A recent uptick in US airstrikes against al-Qaeda in Yemen demonstrates a more aggressive US policy, under President Donald Trump, to defeat the militant group, which has been able to expand in the chaos of the civil war. But Yemenis are not happy about US drone strikes.
"People in these parts of the country don't want al-Qaeda in the Arabian Peninsula living amongst them, creating problems, killing off fellow Yemenis," says Craig. "But I think [the] consequences ... of those kinds of actions [lead to] a lot of uncertainty."
The killing of civilians, always a risk of military strikes in residential areas, is turning some survivors into enemies.
In Yakla, loyalty to the Yemeni government is being tested after the US raid killed residents and scarred the village.

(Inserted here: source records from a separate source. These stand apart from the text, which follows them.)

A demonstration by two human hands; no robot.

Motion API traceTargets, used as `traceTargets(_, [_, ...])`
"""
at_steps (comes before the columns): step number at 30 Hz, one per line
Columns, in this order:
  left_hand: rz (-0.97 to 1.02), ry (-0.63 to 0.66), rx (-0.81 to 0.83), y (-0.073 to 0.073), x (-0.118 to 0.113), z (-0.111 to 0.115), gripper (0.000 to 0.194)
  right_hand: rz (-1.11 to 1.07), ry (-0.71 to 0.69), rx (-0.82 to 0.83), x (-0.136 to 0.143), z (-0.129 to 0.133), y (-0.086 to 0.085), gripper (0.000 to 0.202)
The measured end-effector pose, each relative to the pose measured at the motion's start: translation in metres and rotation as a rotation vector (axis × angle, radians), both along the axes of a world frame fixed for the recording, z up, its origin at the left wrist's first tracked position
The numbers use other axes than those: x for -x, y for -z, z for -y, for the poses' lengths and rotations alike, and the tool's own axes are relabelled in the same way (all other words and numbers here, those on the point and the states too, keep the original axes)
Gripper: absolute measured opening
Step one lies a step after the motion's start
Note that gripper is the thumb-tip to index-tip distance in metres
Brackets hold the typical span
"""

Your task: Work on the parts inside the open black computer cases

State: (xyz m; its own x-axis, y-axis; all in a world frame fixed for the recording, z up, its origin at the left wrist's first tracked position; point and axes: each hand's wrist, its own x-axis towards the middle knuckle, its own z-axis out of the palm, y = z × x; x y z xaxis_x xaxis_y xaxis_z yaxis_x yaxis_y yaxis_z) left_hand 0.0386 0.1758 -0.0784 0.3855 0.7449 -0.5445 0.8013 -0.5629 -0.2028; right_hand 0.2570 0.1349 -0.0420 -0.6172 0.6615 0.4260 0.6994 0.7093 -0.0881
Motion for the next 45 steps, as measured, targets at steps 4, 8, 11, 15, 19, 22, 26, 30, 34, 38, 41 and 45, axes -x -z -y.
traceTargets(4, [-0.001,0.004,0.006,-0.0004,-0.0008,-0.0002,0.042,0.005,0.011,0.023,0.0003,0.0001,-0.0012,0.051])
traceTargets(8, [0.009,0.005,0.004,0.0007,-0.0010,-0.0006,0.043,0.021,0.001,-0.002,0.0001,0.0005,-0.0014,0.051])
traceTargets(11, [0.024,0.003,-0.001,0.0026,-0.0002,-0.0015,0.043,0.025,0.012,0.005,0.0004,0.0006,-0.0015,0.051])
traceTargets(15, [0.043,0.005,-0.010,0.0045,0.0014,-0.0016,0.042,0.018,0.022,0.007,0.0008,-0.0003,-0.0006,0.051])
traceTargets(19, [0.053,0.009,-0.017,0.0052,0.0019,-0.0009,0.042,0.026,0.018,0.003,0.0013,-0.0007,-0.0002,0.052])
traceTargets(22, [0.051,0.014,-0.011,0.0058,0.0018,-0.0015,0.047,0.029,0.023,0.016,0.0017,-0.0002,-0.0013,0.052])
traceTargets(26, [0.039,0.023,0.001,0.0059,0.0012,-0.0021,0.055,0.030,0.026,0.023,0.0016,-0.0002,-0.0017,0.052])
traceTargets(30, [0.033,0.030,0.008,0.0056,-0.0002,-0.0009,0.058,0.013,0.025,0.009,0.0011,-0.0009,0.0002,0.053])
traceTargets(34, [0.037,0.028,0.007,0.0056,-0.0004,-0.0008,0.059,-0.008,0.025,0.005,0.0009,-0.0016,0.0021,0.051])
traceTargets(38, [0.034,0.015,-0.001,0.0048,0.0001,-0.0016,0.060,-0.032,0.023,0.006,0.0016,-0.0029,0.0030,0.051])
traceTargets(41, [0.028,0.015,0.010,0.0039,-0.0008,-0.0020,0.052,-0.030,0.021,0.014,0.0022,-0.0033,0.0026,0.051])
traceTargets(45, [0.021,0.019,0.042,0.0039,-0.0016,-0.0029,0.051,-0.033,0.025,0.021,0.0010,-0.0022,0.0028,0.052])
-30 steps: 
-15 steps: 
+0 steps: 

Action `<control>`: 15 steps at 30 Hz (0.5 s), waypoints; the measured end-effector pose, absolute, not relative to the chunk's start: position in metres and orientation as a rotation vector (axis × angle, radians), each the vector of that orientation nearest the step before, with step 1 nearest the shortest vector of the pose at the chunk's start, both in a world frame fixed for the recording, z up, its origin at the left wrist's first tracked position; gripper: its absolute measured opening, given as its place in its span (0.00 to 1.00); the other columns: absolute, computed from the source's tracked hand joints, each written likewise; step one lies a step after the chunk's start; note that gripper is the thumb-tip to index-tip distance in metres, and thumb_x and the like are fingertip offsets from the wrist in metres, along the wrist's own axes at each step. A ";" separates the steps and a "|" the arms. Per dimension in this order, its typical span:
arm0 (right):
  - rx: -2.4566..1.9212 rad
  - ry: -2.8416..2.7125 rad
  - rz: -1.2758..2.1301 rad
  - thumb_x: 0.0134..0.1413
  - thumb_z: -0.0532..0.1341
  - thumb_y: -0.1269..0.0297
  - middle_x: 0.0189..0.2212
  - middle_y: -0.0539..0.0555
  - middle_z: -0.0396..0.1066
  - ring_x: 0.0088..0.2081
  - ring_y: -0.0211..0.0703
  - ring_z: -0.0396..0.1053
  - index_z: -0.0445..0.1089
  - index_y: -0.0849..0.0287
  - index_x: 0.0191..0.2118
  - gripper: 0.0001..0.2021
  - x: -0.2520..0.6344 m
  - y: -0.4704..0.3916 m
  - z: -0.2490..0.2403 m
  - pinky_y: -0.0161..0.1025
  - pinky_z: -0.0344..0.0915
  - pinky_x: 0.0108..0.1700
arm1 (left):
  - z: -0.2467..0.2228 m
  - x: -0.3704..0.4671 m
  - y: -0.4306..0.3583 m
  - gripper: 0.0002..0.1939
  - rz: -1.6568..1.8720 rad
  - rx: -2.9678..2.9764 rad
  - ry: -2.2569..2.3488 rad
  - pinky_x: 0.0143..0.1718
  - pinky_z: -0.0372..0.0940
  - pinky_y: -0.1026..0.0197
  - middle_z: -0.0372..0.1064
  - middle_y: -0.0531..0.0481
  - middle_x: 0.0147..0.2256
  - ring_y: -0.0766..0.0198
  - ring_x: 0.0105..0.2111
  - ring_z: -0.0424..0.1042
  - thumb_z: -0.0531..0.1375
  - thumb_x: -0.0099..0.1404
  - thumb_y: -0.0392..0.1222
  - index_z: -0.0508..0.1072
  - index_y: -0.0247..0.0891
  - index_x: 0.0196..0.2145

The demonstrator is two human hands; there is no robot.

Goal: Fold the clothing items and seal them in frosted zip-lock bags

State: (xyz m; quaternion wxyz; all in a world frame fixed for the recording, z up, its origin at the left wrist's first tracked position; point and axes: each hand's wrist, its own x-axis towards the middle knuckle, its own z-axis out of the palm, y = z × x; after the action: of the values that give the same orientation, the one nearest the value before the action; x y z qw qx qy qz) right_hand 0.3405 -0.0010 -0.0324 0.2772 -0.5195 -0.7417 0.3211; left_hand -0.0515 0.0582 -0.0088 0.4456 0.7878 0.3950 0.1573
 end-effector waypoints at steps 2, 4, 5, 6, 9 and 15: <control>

“They are extremely angry and upset about what happened,” says Craig. She notes that, unlike cases in the past where civilians have been killed in a military operation, these survivors are not likely to be appeased by government offers of money or weapons to compensate for loss of life.
“It was probably the first time in my experience in Yemen where all of the people that I spoke to, both men and women, said that they weren't interested in compensation,” she says. “On this occasion they want revenge.”